What impact the amended rules and ODF’s letter will have on LUBA’s and the courts’ future disposition of those issues remains to be seen. Goal One Coalition continues its work to see that implementation of the new rules is consistent with the text and intention so as to preserve as much forest land as possible from development.
The ODF letter is available here.
Goal One Coalition is currently assisting local citizens with local hearings and appeals in Douglas County, Coos County, and Linn County in which application of the new forest land rules are at issue.
LUBA has now issued decisions in the Linn and Coos County cases: Just v. Linn County and Anderson v. Coos County. LUBA’s remand orders directed the counties to address compliance with OAR 660-006-0010, and suggested that lands capable of producing greater than 40 cubic feet per acre per year of commercial timber are to be protected as :forest lands” under statewide planning Goal 4:
“Land in a middle range from a low of approximately 40 cf/ac/yr to a high of approximately 80 cf/ac/yr is unlikely to be unsuitable for commercial forest use unless there are additional factors that render those moderately productive soils unsuitable for commercial forest use.”
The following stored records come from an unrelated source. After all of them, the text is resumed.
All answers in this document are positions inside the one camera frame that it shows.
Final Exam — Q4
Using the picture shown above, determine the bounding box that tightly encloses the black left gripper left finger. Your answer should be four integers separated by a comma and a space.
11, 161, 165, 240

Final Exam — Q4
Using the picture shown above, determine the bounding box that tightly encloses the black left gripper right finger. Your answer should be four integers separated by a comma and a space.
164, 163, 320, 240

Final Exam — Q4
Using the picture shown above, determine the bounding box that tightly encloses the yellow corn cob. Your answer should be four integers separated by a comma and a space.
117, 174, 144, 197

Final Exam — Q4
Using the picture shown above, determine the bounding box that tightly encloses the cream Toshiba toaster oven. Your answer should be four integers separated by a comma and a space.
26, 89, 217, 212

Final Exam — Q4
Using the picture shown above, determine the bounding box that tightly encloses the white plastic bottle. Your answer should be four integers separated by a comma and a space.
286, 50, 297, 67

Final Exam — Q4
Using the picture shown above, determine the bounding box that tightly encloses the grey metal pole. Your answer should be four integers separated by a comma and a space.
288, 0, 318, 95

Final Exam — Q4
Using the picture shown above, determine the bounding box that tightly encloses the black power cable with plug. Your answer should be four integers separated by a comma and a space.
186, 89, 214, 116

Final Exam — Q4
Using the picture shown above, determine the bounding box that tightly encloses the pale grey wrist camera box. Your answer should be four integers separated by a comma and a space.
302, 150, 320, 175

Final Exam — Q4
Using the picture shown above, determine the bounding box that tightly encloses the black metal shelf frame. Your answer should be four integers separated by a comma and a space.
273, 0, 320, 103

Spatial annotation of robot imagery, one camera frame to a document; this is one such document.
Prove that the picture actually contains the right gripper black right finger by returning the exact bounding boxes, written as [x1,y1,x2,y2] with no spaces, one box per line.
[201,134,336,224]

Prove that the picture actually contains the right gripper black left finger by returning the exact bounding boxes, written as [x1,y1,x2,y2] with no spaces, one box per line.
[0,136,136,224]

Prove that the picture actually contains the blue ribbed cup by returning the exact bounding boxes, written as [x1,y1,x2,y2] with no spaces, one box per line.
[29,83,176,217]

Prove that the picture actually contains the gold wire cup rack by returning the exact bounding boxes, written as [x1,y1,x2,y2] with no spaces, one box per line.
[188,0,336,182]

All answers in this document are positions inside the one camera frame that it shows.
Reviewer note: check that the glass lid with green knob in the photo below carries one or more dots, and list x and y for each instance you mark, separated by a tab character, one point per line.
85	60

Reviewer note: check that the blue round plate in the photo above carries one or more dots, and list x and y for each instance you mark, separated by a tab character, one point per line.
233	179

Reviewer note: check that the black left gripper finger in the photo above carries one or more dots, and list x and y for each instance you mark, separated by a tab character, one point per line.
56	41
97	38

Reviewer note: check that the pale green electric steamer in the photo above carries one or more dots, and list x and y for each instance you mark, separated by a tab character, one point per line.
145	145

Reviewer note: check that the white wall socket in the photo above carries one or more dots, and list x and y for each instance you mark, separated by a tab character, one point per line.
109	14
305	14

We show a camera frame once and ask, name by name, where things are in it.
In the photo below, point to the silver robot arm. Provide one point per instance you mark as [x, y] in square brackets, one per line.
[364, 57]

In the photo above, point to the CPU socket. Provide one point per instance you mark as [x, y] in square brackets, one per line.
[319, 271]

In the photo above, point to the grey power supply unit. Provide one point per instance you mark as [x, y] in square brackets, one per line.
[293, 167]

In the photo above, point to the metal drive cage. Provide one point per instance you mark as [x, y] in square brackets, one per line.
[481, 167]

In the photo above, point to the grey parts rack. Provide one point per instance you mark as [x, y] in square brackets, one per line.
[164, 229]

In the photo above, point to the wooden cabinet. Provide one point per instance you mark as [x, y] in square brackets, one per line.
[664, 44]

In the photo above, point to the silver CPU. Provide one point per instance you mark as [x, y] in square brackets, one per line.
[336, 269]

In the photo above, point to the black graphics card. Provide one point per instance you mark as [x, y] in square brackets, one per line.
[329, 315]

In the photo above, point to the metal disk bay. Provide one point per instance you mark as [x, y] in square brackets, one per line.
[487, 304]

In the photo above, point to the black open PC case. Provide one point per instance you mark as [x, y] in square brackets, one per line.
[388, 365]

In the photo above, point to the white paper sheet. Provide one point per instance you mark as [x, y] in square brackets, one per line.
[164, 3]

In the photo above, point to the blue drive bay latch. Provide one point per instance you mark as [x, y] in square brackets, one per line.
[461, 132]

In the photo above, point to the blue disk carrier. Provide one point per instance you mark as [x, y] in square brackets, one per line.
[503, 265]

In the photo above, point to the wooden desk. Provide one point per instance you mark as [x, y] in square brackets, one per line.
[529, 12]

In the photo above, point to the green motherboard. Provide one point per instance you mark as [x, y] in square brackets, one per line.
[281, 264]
LUBA’s suggestion that “factors” other than potential productivity might be considered is troublesome, and will undoubtedly be the subject of future litigation and rulemaking.
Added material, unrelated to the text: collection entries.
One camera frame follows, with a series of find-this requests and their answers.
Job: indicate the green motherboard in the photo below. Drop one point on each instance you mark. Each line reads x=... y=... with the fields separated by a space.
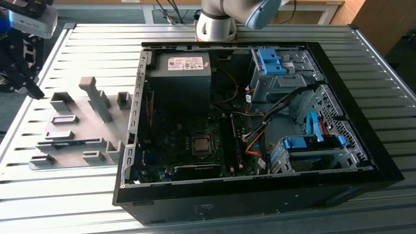
x=173 y=148

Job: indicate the black graphics card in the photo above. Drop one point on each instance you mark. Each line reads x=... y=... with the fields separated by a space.
x=197 y=171

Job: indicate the brown wooden cabinet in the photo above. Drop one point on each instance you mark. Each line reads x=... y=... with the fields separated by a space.
x=387 y=22

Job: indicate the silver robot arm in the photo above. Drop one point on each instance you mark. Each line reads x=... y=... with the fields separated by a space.
x=217 y=26

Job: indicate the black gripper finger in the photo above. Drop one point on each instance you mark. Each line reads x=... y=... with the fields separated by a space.
x=33 y=87

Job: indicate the grey power supply unit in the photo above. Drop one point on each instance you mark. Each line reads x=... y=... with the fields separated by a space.
x=179 y=83

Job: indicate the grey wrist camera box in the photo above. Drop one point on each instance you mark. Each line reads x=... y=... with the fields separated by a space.
x=33 y=23

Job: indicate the CPU socket with silver CPU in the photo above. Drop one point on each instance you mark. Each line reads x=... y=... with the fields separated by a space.
x=202 y=145

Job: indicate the black open PC case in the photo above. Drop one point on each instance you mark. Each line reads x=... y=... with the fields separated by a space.
x=247 y=200

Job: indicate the blue drive bay latch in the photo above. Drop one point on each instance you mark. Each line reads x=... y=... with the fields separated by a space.
x=271 y=64

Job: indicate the metal drive cage with latch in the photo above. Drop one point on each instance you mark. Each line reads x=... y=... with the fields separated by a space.
x=283 y=85

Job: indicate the blue-green RAM stick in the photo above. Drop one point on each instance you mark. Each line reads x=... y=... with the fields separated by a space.
x=77 y=142

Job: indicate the metal disk bay cage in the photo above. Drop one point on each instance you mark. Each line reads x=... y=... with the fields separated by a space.
x=321 y=157

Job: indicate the grey parts rack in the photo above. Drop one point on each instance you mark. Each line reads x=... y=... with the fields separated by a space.
x=82 y=122

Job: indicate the hard disk in blue carrier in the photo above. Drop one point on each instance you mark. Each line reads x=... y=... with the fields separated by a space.
x=301 y=142

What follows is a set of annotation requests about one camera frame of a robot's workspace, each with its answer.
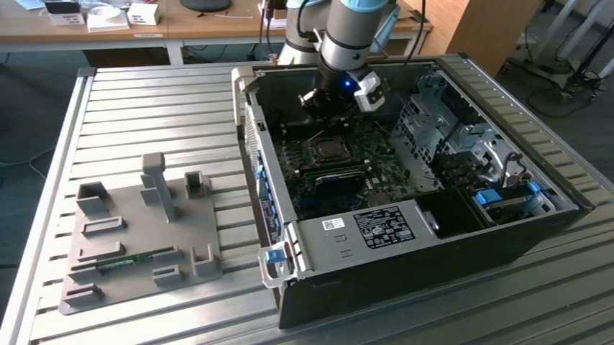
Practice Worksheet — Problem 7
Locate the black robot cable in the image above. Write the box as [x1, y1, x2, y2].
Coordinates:
[383, 0, 429, 98]

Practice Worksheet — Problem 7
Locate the white labelled box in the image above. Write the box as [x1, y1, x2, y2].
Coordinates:
[127, 3, 162, 27]
[50, 12, 87, 27]

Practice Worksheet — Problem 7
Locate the open PC case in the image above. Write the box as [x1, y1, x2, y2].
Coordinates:
[230, 52, 602, 330]

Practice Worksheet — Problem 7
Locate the wooden cabinet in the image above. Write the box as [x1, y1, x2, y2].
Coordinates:
[443, 0, 546, 78]

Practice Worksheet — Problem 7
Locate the aluminium slat table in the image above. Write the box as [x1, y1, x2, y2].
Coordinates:
[0, 52, 614, 345]

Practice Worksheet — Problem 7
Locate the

On February 23, 2010 the Coos County Board of Commissioners held a hearing on remand and re-approved the plan amendment and rezoning request. The applicant’s forestry expert disregarded NRCS productivity data and developed his own “weighted average” potential productivity for the property, claiming that coastal winds rendered the property unsuitable for commercial forest uses. Linda Anderson submitted this letter setting forth our thinking on how OAR 660-006-0010 and 660-006-0005(2) should be interpreted and applied. The county’s approach, if upheld by LUBA, would threaten all of Oregon’s coast with development:
The conditions found on the subject property are prevalent along the Oregon coast. Many coastal properties from the California border to the Columbia River contain sandy beaches, eroded cliffs and headlands, and coastal hills exposed to harsh conditions including wind and salt spray. To find that forested coastal lands are not “forest lands” protected by Goal 4 because individual lots or parcels contain areas of beach and eroded cliff and because the forested lands are exposed to winds would deny the obvious – that Oregon’s coasts are lined with forests from the California border to the Washington border – and would open Oregon’s precious and irreplaceable coastal forest, which maintain soil, air, water and fish and wildlife resources, to development and destruction.